Referrals carry a correlated value perception. If you did go to the mall photographer your uncle recommended you would absolutely expect to get a bargain. But if you reached out to the creative director’s recommendation—you’d likely be a bit worried that you’d be wasting their time as you anticipate being quoted a high fee.
So when you get a call from a prospect that was referred by an existing client, you can assume this prospect has come with a price expectation that has little to do with your actual value, and everything to do with what they expect the person who referred them would be able to afford. This dynamic is even more problematic if you’ve built a reputation, with your client base, as a cheap alternative, or as more affordable than the big guys.
Another liability of referral reliance is the lack of control over the kinds of clients you end up with. Whenever your phone rings, or you get an email from a referred prospect, it’s quite likely that you’ll know very little about their particular business—and they will likely have very little knowledge of your particular expertise.
Referrals are a form of relational marketing—so at the start all you have is a common connection. It’s up to you to figure out all the details of this new prospect’s needs. What kind of company are they? What is their actual need (not just their perceived need)? Who are their competitors? Who will be involved in decision making? What are their brand standards (do they even have any brand standards)? And the most important questions, what is their budget?

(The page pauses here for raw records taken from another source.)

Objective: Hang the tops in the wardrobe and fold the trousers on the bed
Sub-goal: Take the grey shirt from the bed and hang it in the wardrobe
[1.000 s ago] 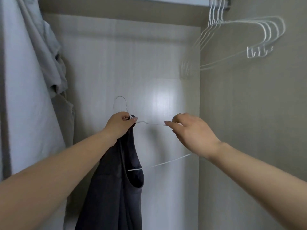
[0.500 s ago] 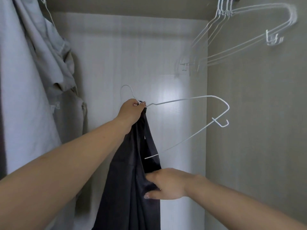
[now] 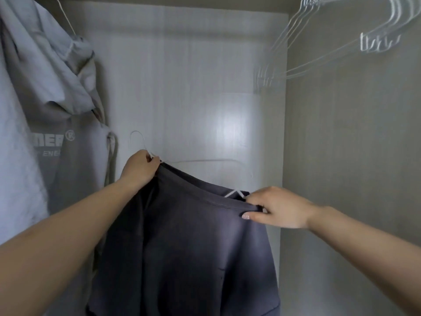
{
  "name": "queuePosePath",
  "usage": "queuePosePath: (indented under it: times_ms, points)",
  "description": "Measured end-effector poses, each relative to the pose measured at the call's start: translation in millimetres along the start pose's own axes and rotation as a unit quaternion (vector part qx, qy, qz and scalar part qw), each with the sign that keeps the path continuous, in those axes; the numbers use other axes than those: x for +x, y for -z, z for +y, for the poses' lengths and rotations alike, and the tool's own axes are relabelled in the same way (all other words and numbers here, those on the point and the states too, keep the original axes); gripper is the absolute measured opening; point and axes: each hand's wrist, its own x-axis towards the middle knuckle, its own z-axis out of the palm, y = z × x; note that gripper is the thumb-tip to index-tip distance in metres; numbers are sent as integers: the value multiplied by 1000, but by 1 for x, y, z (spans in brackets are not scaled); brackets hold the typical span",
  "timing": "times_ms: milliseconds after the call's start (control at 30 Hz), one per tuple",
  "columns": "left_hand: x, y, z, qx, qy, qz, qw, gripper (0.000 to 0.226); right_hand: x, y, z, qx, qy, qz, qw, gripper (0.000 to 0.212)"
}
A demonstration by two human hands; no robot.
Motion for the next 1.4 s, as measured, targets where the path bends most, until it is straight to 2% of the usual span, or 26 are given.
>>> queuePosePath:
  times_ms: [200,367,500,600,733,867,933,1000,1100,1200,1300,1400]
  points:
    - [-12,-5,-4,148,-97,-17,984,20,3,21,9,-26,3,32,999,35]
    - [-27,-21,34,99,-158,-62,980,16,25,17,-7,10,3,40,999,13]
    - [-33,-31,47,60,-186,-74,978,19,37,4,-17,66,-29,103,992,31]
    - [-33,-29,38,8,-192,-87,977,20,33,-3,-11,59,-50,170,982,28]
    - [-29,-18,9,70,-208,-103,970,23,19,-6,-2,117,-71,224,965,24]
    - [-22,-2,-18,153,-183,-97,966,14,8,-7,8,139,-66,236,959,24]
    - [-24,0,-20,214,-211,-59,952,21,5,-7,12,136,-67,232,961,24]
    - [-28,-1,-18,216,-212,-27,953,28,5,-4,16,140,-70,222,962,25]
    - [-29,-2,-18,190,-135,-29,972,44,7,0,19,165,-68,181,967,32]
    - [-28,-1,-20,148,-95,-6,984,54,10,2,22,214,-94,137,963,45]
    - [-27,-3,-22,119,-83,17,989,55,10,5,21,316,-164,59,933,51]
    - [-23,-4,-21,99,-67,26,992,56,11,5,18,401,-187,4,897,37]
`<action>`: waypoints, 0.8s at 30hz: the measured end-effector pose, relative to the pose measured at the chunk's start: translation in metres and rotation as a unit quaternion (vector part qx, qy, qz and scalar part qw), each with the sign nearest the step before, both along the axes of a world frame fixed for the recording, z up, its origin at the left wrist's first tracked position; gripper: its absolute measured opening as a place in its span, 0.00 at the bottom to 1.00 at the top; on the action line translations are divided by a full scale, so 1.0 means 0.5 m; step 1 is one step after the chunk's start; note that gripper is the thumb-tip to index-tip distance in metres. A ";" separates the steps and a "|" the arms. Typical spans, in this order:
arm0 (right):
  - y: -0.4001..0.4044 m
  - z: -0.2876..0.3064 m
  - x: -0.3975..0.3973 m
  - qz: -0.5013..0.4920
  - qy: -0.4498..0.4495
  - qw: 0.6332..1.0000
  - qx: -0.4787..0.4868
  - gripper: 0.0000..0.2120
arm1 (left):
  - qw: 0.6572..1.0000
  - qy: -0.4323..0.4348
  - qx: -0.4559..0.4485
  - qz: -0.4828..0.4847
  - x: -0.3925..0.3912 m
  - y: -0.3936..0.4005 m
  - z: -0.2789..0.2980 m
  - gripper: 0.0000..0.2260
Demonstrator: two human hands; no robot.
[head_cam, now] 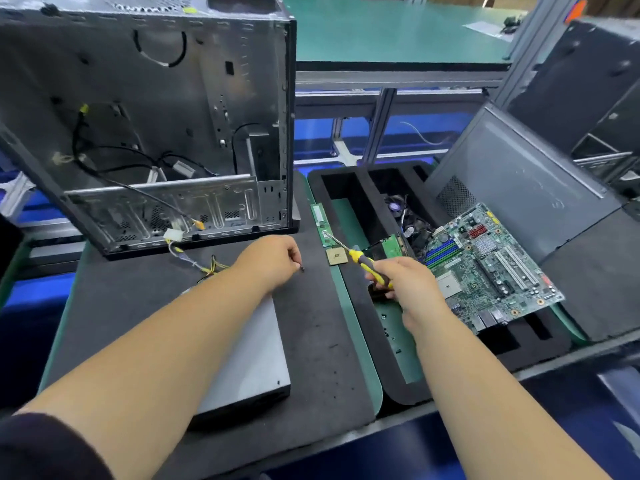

You’ll have to educate yourself from scratch on every aspect of this new random client, and that education represents more overhead and inefficiency.
Finally, referral based practices do actually involve effort, through indirect. Referral driven businesses often engage in frequent networking activities. When I encounter creatives who have made this model work for a long time, the owners tend to be the extroverted type, that enjoy the hustle, and are highly relational by nature. Therefore the referral model is even more risky for introverts—and frankly even extroverts can get worn down over time. This liability is multiplied whenever referrals so slow down. Since you lack control over your marketing, the only thing you can do is hustle harder, and scramble to “touch base” with all your connections.
Referrals are often what get creatives started down the road of entrepreneurship. But they are not the best foundation to build on.